• [Task goal]: The result should be every line in the material below containing the string "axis".

• [Input data]:

════════════════════

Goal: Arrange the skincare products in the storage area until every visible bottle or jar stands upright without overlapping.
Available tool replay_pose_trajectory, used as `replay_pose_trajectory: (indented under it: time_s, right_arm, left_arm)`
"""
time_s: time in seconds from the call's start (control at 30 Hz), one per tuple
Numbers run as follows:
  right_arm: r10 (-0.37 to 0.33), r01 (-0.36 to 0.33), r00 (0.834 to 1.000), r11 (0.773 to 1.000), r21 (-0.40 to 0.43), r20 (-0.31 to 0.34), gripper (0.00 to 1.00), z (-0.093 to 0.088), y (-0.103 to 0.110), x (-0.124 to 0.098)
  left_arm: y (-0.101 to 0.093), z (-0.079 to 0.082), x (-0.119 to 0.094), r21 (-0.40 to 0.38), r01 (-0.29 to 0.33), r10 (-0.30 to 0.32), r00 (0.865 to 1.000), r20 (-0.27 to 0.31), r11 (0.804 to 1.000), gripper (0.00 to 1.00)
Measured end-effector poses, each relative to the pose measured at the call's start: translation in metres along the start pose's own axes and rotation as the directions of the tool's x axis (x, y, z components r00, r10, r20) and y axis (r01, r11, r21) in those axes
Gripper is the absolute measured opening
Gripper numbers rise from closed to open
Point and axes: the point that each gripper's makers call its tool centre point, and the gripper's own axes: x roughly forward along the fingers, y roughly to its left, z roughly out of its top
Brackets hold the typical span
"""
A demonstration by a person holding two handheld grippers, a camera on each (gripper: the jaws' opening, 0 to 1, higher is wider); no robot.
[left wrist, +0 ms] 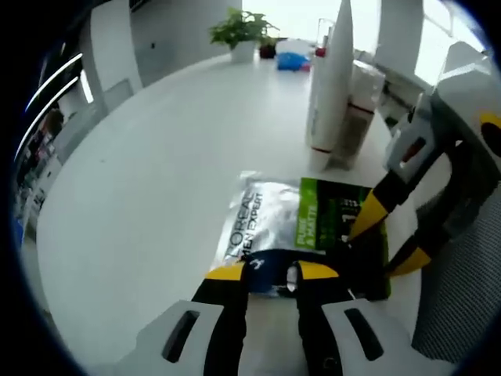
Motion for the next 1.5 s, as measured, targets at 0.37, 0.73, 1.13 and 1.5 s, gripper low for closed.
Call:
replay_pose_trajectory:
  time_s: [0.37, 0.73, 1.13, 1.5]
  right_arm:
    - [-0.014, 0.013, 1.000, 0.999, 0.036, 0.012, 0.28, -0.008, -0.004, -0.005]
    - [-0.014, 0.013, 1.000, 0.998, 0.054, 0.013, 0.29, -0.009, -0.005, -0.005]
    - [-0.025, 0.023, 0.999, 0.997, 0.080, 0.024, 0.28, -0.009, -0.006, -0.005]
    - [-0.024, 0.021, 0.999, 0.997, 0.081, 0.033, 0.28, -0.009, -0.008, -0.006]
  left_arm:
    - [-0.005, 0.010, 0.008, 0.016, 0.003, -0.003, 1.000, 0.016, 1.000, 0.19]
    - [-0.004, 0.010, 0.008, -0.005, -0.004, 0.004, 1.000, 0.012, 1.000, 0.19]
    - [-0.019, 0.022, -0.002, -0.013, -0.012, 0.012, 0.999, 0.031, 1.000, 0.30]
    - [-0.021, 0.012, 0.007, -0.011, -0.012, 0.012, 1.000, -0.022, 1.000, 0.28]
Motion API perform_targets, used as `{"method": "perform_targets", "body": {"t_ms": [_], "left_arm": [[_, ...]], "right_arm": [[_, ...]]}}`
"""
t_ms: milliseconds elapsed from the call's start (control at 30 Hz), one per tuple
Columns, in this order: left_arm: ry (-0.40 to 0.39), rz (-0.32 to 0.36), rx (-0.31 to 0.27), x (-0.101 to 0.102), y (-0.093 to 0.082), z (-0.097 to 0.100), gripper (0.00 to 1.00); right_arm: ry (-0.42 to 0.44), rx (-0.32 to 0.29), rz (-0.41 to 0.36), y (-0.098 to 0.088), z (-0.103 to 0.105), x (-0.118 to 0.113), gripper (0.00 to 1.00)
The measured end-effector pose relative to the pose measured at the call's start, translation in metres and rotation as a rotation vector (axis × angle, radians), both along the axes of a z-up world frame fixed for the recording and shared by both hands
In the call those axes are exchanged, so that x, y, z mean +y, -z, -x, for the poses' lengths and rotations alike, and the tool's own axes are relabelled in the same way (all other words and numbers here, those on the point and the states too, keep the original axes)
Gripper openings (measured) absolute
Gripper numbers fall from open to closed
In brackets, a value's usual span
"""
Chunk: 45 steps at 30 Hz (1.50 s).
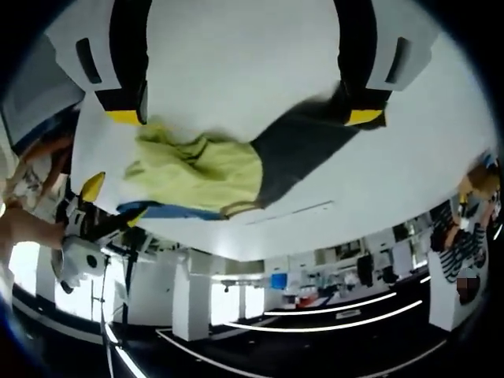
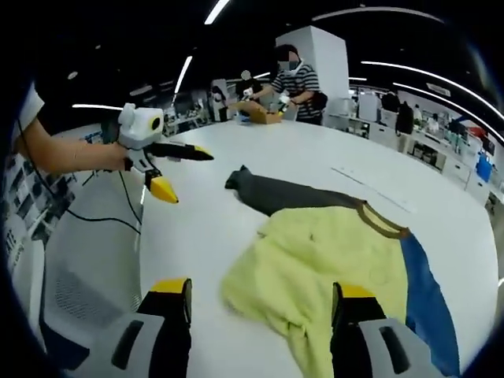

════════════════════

• [Answer to the problem]:
Measured end-effector poses, each relative to the pose measured at the call's start: translation in metres along the start pose's own axes and rotation as the directions of the tool's x axis (x, y, z components r00, r10, r20) and y axis (r01, r11, r21) in those axes
The measured end-effector pose relative to the pose measured at the call's start, translation in metres and rotation as a rotation vector (axis × angle, radians), both along the axes of a z-up world frame fixed for the recording and shared by both hands

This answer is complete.